» **Assignment**
Each line from the one containing "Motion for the" through the final line of the data below must be repeated exactly.
BEGIN
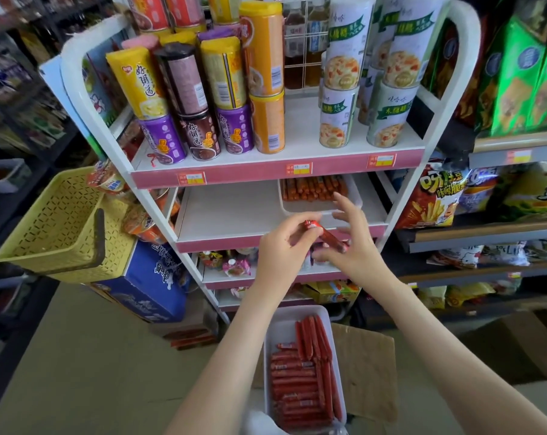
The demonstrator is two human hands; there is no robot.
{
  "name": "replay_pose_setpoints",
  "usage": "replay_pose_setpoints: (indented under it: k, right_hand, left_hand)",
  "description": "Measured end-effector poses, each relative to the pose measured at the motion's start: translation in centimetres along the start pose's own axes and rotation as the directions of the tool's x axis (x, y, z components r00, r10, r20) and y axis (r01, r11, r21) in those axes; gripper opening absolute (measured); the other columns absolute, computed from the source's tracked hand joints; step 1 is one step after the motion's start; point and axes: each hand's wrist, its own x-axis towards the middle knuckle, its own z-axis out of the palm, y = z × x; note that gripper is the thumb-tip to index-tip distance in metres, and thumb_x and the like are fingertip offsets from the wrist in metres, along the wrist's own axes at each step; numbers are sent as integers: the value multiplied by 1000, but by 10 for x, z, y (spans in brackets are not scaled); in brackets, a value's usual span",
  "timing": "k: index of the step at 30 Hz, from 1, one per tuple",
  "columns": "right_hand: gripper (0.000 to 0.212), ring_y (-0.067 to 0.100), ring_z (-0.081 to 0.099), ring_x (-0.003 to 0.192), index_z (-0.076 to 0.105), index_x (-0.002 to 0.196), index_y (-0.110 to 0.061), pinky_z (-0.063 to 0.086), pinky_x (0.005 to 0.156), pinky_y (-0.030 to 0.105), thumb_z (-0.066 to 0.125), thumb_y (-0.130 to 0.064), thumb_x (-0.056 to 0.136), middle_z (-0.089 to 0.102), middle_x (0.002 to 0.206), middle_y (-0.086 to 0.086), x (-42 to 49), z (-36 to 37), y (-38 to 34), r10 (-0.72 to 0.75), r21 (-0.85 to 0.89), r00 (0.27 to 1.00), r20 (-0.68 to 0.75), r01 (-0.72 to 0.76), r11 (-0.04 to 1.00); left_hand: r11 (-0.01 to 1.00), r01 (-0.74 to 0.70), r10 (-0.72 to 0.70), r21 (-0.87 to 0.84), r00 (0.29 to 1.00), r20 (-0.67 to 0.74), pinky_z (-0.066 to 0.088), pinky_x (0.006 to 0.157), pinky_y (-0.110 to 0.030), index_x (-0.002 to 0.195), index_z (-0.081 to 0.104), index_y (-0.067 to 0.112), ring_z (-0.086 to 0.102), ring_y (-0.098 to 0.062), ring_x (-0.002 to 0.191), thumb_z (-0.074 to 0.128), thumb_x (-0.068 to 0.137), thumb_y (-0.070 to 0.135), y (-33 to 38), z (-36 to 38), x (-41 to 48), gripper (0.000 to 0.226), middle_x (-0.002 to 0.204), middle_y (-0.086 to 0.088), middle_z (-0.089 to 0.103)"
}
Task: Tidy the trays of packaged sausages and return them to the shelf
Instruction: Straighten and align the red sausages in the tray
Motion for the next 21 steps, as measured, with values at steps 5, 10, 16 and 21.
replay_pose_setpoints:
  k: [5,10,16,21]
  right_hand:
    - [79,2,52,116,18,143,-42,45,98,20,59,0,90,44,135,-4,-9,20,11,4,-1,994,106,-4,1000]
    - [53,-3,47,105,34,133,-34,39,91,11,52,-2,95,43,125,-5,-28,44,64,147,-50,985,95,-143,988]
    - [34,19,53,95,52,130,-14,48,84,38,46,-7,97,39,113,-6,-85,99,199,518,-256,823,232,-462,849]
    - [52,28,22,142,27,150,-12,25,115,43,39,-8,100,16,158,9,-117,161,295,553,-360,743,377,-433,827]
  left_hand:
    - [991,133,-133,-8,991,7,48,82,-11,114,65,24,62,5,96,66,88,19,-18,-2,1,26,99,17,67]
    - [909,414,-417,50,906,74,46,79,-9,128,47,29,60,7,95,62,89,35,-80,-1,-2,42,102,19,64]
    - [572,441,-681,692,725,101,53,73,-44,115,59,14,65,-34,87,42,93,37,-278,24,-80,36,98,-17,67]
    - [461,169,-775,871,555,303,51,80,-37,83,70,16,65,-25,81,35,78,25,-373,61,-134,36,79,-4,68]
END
» **Your response**
Motion for the next 21 steps, as measured, with values at steps 5, 10, 16 and 21.
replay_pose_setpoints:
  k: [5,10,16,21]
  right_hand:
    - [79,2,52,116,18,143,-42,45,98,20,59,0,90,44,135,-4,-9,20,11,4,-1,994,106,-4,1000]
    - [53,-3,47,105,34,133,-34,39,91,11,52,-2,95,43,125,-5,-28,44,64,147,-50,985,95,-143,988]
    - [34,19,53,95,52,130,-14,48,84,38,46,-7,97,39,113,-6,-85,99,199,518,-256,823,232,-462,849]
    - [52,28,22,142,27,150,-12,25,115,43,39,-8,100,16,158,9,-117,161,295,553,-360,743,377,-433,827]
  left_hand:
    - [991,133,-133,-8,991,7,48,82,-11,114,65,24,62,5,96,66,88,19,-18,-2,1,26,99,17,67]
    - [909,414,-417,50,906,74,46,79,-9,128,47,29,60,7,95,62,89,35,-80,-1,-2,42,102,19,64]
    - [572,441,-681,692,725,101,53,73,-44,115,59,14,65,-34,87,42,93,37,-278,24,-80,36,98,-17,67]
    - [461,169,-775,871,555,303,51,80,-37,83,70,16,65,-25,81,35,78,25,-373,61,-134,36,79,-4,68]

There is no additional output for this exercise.